На городской площади нас ждет Рябенький. Он занял для нас окно в одном из кафе, через которое мы можем смотреть на карнавальный кортеж. Я, чтобы ближе быть к празднику, остаюсь на улице. Маленькая, зажатая рамкой белых домов площадь залита вступающим в свои права летним солнцем, которое давит, слепит яркими лучами. По улицам шествуют первые участники жалкой комедии: мужчины, одетые женщинами. Но чтобы никто не усомнился, на всеобщее обозрение выставлены их волосатые ноги. Мужчины тучны, на них картонные наряды, лица перепачканы углем — добровольное унижение. У меня оно вызывает неприятное, брезгливое чувство, и я стараюсь отыскать смысл удовольствия в унижении, в желании быть смешным, уподобиться животному, как будто никогда человек не стремился к низменному. В кафе рядом, где я устраиваюсь, замызганные мужчины (это является их пропуском, разрешением на шутку) переносят на плечах мешки с ячменем, сухим лупином, ставят на мраморные столики сумки с выеденными яйцами, которые в течение зимы начинялись отрубями, затевают между собой короткие перепалки, швыряя друг в друга пригоршнями лупина. Но карнавальный кортеж — на площади, где должен начаться турнир. В первом круге — никаких состязаний, а только парад-алле. Едут машины с аллегорическими живыми картинами, с группами поющих и разбрасывающих серпантин молодых людей. Во втором — сражения. На площади безумствует животная ярость: с крыш домов и из кафе по машинам под бешеное улюлюканье (бешенство целый год было под надзором) открывается огонь.
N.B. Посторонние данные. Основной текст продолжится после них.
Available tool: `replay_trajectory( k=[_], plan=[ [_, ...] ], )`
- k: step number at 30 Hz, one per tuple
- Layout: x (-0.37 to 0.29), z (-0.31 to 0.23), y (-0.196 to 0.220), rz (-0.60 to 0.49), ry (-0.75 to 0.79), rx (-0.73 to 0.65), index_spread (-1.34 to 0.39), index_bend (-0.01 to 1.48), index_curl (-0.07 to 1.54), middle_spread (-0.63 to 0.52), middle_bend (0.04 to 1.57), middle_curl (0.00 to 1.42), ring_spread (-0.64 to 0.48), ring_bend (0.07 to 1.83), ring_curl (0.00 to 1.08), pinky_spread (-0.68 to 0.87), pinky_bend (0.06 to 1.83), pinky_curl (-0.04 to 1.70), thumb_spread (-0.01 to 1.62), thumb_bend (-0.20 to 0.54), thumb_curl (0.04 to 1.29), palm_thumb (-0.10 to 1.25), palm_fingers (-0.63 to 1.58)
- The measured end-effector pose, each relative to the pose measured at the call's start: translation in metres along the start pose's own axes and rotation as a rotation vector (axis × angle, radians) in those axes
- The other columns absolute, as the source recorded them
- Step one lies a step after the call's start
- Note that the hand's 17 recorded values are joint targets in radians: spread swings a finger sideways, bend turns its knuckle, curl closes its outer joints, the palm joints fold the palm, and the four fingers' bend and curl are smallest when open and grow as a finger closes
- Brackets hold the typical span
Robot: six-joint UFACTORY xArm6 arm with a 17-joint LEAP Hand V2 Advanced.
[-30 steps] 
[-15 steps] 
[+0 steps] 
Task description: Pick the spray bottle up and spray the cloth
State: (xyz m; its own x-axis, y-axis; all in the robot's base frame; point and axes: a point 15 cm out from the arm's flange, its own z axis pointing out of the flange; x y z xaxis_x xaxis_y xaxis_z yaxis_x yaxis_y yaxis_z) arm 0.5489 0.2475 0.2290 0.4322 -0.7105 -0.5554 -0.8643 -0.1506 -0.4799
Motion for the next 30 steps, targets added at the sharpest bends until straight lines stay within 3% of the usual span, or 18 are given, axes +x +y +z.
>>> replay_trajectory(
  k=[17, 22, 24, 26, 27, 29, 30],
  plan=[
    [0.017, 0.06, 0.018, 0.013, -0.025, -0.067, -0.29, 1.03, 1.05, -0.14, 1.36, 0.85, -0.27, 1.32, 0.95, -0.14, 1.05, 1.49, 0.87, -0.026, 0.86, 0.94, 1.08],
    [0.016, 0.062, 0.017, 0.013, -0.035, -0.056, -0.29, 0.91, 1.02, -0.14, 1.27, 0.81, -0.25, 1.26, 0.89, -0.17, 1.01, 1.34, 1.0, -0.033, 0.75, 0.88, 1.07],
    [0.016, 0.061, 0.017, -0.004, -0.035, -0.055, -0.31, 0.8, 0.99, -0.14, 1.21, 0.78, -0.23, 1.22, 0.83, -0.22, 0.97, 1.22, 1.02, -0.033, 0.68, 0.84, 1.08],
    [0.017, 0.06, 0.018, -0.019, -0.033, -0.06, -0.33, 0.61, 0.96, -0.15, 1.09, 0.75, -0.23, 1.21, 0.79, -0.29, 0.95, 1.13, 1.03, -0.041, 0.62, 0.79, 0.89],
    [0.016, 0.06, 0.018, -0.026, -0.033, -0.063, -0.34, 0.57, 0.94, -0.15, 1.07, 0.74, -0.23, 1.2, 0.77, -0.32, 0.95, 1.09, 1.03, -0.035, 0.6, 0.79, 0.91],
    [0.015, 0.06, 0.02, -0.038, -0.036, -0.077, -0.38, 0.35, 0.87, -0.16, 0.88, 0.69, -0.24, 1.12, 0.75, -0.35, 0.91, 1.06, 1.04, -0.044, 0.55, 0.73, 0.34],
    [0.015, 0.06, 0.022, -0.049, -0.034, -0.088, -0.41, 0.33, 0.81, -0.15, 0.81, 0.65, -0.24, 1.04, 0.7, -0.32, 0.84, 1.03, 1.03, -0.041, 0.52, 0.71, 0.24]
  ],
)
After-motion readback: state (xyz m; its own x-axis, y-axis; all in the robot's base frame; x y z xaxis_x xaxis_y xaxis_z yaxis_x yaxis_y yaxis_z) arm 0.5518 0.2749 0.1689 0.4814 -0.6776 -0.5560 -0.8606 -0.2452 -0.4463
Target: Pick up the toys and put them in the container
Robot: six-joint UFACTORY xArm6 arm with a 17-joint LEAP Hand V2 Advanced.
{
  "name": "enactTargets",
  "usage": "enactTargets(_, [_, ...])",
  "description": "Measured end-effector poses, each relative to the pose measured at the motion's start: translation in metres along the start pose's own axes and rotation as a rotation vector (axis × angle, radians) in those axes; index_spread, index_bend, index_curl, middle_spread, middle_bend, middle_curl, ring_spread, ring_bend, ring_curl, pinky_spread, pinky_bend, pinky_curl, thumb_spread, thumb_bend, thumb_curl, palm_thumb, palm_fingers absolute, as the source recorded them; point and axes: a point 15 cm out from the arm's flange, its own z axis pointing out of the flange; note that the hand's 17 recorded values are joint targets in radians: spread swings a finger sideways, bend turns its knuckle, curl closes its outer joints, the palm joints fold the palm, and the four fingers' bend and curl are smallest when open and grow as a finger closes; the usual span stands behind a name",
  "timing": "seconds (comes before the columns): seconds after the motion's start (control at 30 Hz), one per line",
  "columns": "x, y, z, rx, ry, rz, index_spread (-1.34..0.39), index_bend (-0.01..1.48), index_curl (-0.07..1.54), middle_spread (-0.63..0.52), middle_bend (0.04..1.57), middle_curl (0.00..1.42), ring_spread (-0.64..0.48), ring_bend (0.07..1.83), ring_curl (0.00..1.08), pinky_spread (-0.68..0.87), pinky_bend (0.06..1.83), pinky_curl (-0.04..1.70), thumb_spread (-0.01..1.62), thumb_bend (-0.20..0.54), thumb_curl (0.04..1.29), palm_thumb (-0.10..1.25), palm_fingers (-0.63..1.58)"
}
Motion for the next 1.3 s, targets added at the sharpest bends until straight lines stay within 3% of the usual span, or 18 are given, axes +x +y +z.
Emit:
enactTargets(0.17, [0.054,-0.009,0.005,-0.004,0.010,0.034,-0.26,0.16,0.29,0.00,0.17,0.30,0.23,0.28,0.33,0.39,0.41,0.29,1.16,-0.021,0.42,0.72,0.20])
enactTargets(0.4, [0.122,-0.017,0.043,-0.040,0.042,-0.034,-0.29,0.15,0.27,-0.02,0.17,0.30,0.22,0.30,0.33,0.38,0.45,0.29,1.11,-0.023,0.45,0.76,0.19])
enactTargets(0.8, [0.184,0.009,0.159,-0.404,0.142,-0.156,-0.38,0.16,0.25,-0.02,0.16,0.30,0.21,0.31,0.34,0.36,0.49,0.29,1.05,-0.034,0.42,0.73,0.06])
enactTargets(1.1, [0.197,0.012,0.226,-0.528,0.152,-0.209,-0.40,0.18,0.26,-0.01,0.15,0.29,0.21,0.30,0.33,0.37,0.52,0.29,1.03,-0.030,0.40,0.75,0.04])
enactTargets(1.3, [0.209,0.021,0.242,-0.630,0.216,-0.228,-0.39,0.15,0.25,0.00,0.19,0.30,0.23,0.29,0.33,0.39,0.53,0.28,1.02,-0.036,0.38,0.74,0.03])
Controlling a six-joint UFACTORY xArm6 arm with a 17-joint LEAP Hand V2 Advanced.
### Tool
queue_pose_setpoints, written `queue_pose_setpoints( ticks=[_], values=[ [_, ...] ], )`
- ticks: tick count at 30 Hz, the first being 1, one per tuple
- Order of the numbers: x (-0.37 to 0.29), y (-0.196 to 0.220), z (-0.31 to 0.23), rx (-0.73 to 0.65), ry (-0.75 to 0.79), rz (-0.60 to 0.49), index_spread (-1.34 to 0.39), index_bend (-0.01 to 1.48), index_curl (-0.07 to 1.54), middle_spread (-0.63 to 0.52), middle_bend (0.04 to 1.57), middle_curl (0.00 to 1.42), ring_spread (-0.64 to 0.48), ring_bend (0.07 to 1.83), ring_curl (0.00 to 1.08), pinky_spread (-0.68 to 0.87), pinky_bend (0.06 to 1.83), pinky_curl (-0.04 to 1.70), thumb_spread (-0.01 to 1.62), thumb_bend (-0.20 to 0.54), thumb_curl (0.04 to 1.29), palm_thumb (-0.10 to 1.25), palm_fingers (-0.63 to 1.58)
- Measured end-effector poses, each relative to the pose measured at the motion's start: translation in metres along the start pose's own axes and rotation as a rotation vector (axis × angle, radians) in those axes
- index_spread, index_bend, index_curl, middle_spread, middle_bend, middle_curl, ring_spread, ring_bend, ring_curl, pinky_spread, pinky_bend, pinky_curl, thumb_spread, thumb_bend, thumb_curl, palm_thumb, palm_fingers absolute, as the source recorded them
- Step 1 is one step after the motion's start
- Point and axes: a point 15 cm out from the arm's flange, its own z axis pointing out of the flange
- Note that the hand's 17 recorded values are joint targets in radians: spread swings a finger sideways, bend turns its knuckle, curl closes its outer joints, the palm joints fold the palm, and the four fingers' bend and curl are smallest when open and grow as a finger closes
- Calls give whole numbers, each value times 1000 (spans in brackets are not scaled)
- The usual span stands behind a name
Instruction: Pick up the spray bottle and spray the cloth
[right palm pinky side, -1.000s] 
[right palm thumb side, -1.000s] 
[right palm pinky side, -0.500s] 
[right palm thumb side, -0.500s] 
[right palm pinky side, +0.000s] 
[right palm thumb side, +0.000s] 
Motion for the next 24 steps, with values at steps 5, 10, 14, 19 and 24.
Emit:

Воздух, точно выстрелы, сотрясают звуки летящих в цель и лопающихся мешочков, набитых ячменем, мякиной, лупином; энтузиазм растет, прорывается безумным смехом — это триумф над прошлогодними победителями, — так думаю я, стоя около одного из окон кафе. Едущие в машинах молодые люди пытаются достойно отразить первые атаки. Потом, спасаясь от обстрела, накрываются попонами, прячутся, кто где может. Спектакль невеселый. Между вторым и третьим кругом я вышел из кафе и пошел искать своих. Однако нашел меня Алфредо — увидел из окна и замахал рукой, приглашая внутрь. Он был доволен, торжествовал, смеялся. Шико и Ана беседовали, сидя на софе. Мадам и Софии не было. Кристина серпантином вела сражение с соседним окном.